Exercise aim
All of the data below is to be returned unaltered.
..........
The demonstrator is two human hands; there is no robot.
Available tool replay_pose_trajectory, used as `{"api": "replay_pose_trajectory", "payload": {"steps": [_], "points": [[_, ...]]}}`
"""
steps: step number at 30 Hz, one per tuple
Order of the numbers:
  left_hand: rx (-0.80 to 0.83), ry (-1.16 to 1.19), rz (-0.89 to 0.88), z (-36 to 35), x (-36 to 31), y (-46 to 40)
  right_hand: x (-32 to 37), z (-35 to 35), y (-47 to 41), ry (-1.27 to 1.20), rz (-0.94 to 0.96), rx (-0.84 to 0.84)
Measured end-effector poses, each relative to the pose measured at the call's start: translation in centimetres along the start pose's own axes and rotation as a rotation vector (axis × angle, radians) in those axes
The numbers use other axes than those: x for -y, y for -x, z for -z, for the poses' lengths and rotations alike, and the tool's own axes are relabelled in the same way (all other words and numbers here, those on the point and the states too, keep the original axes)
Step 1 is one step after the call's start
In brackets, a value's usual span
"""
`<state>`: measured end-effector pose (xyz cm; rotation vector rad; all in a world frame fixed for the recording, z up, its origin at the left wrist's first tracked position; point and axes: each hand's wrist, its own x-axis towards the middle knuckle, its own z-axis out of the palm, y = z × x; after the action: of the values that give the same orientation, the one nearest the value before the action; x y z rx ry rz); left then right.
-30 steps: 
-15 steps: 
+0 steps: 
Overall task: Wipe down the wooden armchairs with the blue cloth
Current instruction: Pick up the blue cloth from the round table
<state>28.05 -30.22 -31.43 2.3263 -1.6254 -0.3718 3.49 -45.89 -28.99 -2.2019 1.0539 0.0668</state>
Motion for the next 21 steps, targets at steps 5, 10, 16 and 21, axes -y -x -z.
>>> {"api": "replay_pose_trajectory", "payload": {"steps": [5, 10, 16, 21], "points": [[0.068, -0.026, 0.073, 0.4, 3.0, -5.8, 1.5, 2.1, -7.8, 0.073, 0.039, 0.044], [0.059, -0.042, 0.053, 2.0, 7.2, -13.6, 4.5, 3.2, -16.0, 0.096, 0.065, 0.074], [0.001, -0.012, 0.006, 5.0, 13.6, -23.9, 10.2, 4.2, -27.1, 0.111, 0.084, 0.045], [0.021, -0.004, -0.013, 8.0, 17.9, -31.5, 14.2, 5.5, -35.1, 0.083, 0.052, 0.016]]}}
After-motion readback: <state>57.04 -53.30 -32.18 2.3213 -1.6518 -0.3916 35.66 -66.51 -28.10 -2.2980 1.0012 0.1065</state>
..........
Exercise answer
The demonstrator is two human hands; there is no robot.
Available tool replay_pose_trajectory, used as `{"api": "replay_pose_trajectory", "payload": {"steps": [_], "points": [[_, ...]]}}`
"""
steps: step number at 30 Hz, one per tuple
Order of the numbers:
  left_hand: rx (-0.80 to 0.83), ry (-1.16 to 1.19), rz (-0.89 to 0.88), z (-36 to 35), x (-36 to 31), y (-46 to 40)
  right_hand: x (-32 to 37), z (-35 to 35), y (-47 to 41), ry (-1.27 to 1.20), rz (-0.94 to 0.96), rx (-0.84 to 0.84)
Measured end-effector poses, each relative to the pose measured at the call's start: translation in centimetres along the start pose's own axes and rotation as a rotation vector (axis × angle, radians) in those axes
The numbers use other axes than those: x for -y, y for -x, z for -z, for the poses' lengths and rotations alike, and the tool's own axes are relabelled in the same way (all other words and numbers here, those on the point and the states too, keep the original axes)
Step 1 is one step after the call's start
In brackets, a value's usual span
"""
`<state>`: measured end-effector pose (xyz cm; rotation vector rad; all in a world frame fixed for the recording, z up, its origin at the left wrist's first tracked position; point and axes: each hand's wrist, its own x-axis towards the middle knuckle, its own z-axis out of the palm, y = z × x; after the action: of the values that give the same orientation, the one nearest the value before the action; x y z rx ry rz); left then right.
-30 steps: 
-15 steps: 
+0 steps: 
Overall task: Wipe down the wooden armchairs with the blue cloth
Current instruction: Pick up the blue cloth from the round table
<state>28.05 -30.22 -31.43 2.3263 -1.6254 -0.3718 3.49 -45.89 -28.99 -2.2019 1.0539 0.0668</state>
Motion for the next 21 steps, targets at steps 5, 10, 16 and 21, axes -y -x -z.
>>> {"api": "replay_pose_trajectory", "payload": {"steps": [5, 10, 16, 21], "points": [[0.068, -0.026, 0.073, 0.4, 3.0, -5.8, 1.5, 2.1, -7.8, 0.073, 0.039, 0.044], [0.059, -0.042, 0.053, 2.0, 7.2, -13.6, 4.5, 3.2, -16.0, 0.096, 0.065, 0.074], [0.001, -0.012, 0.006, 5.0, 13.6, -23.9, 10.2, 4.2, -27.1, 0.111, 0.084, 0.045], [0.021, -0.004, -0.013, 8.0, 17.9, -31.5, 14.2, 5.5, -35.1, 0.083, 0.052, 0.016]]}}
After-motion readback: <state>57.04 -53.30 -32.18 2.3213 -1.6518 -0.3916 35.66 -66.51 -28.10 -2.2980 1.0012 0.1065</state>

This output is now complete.